Generalized anxiety disorder, psychiatric comorbidities, and suicide
Li-Chi Chen, Wei-Sheng Huang, Shih-Jen Tsai, Chih-Ming Cheng, Wen-Han Chang, Ya-Mei Bai, Tung-Ping Su, Tzeng-Ji Chen, Mu-Hong Chen

TL;DR
This study shows that generalized anxiety disorder significantly increases the risk of suicide, even after accounting for other mental health conditions.
Contribution
The study demonstrates that GAD is an independent risk factor for suicide when controlling for psychiatric comorbidities.
Findings
Individuals with GAD had a significantly higher suicide risk compared to controls.
Both men and women with GAD had hazard ratios over 2.6 for suicide.

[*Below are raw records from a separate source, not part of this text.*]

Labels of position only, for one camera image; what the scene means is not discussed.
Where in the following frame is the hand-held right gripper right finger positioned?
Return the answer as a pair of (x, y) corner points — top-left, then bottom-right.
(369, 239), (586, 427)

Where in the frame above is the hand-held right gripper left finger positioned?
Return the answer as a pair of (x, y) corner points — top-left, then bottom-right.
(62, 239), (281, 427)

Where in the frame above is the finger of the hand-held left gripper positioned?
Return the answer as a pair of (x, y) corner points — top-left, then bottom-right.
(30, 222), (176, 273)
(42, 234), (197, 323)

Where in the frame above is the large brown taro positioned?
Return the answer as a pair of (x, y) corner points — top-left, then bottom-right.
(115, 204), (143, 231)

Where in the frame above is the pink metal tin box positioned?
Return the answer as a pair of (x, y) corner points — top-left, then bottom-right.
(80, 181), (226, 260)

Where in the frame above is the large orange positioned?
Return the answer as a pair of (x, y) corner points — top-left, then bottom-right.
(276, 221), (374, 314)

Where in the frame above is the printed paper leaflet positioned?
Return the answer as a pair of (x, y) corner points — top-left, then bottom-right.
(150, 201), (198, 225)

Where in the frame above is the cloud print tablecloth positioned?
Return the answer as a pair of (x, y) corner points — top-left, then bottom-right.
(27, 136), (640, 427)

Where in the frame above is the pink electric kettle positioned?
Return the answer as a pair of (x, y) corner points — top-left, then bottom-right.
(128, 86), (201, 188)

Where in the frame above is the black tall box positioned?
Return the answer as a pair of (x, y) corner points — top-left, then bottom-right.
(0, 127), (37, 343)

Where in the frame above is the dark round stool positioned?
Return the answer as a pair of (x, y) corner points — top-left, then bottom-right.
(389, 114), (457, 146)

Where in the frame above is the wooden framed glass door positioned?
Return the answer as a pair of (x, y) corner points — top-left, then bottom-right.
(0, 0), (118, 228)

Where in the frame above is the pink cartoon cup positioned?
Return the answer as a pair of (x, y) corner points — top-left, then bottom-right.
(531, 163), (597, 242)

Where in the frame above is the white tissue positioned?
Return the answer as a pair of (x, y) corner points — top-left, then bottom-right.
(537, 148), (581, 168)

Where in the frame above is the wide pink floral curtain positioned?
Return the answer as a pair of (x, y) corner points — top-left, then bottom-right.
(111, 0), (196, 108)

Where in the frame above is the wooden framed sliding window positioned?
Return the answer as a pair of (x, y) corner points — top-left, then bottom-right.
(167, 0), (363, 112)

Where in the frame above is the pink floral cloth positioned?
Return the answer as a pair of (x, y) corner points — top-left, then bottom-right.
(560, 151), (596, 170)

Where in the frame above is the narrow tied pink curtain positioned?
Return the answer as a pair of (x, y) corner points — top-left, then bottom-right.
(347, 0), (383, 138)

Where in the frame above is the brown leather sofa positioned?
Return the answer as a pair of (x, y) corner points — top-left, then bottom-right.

Suicide risk remained elevated even after adjusting for comorbid psychiatric disorders.
Abstract
Several studies have suggested a positive association between generalized anxiety disorder (GAD) and suicidal symptoms, particularly suicidal thoughts. Nevertheless, whether GAD is an independent risk factor for subsequent suicide is poorly understood. Analyzing data on the entire Taiwanese population (N = 29,077,426), we followed 322,855 patients with GAD and 1,291,420 individuals without GAD matched for birth date and sex over the period from 2003 to 2017. Deaths by suicide were confirmed using Taiwan’s Database of All-cause Mortality. Psychiatric disorders comorbid with GAD were also assessed, specifically schizophrenia, bipolar disorder, major depression, alcohol use disorder, substance use disorders, obsessive-compulsive disorder, and neurodevelopmental disorders. A total of 2,051 (0.64%) individuals died by suicide in the GAD group, and 1,378 (0.11%) died by suicide in the…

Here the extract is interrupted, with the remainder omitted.